• Task
Below are some records; quote exactly the lines from the one that contains "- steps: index" through the one that contains "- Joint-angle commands", inclusive, and no others.

• Records for the exercise
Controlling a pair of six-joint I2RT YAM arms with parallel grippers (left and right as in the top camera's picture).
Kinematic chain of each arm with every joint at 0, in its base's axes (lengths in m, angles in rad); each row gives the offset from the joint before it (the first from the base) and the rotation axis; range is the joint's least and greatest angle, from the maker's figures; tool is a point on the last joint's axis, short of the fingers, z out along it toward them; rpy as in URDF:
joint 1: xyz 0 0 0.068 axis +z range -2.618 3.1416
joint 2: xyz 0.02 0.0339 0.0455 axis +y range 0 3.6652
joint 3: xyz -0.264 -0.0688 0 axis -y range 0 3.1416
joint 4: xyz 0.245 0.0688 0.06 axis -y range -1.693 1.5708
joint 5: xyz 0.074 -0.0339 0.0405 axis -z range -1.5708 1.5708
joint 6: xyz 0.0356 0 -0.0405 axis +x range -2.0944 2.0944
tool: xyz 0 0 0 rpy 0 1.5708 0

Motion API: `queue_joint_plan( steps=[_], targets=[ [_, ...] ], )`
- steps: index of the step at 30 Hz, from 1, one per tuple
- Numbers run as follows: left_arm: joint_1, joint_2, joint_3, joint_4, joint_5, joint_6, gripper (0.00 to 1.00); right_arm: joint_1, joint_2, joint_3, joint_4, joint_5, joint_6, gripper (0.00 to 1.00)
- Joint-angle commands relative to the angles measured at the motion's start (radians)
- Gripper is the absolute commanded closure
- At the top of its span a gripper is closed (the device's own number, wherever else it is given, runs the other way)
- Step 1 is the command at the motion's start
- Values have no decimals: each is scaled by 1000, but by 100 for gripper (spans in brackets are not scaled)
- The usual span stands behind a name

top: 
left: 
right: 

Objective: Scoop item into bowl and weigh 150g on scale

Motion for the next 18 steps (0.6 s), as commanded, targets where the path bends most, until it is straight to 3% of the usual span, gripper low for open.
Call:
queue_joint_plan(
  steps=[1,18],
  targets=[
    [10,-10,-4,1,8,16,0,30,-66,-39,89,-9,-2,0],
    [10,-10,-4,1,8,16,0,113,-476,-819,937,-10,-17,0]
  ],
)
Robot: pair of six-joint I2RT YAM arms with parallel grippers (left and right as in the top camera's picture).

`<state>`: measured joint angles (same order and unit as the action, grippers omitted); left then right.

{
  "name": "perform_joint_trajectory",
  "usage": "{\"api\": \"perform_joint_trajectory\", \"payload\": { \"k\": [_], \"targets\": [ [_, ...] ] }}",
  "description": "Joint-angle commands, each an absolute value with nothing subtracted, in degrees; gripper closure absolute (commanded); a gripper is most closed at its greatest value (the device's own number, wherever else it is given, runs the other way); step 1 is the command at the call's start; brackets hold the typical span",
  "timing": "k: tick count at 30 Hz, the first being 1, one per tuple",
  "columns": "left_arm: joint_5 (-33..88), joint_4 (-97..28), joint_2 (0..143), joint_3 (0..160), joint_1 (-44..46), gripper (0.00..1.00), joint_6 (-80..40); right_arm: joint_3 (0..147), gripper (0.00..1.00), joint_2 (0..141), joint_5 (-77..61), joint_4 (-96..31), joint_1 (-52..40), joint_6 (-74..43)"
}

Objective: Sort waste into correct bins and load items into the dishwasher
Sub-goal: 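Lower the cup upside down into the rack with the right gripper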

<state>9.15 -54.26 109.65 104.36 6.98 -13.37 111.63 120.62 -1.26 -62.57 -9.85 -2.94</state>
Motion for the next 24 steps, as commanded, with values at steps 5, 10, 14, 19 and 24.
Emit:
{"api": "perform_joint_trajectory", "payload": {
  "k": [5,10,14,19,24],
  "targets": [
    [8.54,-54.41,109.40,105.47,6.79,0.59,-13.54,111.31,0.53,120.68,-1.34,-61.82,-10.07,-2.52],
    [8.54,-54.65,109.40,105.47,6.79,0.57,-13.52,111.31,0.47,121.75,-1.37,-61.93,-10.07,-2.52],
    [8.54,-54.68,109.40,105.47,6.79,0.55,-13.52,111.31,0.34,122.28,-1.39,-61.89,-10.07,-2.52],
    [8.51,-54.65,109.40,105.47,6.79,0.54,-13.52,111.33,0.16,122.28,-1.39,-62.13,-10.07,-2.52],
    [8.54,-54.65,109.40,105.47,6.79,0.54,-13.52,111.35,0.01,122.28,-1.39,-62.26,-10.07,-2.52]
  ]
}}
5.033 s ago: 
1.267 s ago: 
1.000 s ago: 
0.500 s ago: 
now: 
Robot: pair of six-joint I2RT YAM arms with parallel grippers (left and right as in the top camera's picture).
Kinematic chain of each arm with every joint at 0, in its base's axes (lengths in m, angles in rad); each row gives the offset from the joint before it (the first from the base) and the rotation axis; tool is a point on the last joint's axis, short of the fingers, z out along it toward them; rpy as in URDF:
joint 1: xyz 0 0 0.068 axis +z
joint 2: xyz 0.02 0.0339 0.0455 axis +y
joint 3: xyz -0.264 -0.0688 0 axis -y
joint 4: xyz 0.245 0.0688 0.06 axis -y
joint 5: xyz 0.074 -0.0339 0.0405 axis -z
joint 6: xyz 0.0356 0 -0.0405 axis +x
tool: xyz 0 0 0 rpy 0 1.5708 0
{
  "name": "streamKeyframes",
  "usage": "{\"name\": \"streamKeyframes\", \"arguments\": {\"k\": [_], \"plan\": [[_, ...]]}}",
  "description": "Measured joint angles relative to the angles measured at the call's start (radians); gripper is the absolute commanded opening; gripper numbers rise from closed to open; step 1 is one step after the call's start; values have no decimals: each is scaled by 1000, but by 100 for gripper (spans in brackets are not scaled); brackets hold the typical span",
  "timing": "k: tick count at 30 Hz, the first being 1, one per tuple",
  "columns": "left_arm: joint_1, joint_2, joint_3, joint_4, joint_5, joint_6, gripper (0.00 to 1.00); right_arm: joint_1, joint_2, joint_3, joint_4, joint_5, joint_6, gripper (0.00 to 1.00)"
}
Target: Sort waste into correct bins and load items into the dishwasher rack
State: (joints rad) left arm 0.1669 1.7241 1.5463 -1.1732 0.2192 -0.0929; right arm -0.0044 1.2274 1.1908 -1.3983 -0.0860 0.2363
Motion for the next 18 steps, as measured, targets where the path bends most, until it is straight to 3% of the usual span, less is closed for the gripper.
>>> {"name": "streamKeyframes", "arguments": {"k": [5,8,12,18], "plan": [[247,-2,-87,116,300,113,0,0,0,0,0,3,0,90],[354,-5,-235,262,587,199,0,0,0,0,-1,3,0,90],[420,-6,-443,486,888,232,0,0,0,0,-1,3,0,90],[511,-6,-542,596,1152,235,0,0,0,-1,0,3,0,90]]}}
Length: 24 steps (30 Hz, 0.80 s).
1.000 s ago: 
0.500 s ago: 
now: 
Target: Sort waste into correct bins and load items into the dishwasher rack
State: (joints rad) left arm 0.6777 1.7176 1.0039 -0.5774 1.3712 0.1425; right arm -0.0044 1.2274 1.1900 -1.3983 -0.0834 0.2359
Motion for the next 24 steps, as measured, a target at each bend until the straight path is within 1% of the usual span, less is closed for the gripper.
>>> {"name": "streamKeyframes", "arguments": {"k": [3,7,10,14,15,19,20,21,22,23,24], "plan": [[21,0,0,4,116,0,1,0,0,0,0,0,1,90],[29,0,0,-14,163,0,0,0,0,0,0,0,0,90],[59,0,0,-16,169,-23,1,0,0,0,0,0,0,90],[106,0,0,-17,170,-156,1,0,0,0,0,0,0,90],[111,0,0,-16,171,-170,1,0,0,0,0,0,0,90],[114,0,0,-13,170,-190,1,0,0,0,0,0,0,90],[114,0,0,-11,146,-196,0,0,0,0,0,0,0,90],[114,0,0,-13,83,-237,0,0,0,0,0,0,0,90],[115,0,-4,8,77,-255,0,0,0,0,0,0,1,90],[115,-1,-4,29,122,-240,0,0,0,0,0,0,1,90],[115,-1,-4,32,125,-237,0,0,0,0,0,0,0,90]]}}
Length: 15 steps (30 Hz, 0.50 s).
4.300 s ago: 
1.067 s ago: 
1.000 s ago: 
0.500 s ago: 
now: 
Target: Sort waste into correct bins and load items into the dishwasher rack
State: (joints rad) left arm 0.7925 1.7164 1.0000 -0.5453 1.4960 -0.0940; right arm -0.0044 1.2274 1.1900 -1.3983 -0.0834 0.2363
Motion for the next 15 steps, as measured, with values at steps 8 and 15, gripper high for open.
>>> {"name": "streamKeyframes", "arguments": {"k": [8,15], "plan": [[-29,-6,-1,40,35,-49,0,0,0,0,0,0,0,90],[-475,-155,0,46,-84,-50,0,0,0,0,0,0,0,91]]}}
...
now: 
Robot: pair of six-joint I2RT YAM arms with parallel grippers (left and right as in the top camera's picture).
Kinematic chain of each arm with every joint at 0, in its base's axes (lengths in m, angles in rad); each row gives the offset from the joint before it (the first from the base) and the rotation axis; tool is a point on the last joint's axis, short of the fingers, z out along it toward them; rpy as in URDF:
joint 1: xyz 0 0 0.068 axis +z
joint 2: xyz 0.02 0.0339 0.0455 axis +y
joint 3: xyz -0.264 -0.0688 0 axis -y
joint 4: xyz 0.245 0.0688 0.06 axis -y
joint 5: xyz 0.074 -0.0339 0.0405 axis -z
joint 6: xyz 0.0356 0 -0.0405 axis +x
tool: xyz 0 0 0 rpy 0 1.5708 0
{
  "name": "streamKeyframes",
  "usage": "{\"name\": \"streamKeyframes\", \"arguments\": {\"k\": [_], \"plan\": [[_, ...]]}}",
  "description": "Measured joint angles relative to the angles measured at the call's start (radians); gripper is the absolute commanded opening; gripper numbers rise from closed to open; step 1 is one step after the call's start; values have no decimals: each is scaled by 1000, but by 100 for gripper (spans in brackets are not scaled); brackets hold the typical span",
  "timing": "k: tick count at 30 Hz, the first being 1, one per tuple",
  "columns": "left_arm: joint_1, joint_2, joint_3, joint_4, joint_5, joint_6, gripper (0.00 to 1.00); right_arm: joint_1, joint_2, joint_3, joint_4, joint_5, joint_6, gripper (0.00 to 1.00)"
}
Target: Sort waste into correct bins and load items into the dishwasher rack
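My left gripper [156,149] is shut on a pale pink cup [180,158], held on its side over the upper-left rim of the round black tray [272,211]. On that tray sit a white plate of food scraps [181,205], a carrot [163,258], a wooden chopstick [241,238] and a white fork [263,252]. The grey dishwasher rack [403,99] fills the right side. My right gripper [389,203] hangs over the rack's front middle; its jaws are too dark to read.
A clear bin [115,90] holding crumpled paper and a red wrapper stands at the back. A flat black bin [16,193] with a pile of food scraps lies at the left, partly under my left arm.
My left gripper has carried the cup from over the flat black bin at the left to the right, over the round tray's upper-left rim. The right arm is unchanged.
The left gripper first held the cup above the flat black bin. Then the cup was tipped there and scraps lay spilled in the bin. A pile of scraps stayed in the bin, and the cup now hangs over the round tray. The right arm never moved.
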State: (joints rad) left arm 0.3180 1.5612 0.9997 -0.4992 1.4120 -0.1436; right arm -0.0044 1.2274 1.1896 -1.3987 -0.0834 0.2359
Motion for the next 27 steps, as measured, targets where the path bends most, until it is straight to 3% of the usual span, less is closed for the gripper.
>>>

• Solution
- steps: index of the step at 30 Hz, from 1, one per tuple
- Numbers run as follows: left_arm: joint_1, joint_2, joint_3, joint_4, joint_5, joint_6, gripper (0.00 to 1.00); right_arm: joint_1, joint_2, joint_3, joint_4, joint_5, joint_6, gripper (0.00 to 1.00)
- Joint-angle commands relative to the angles measured at the motion's start (radians)

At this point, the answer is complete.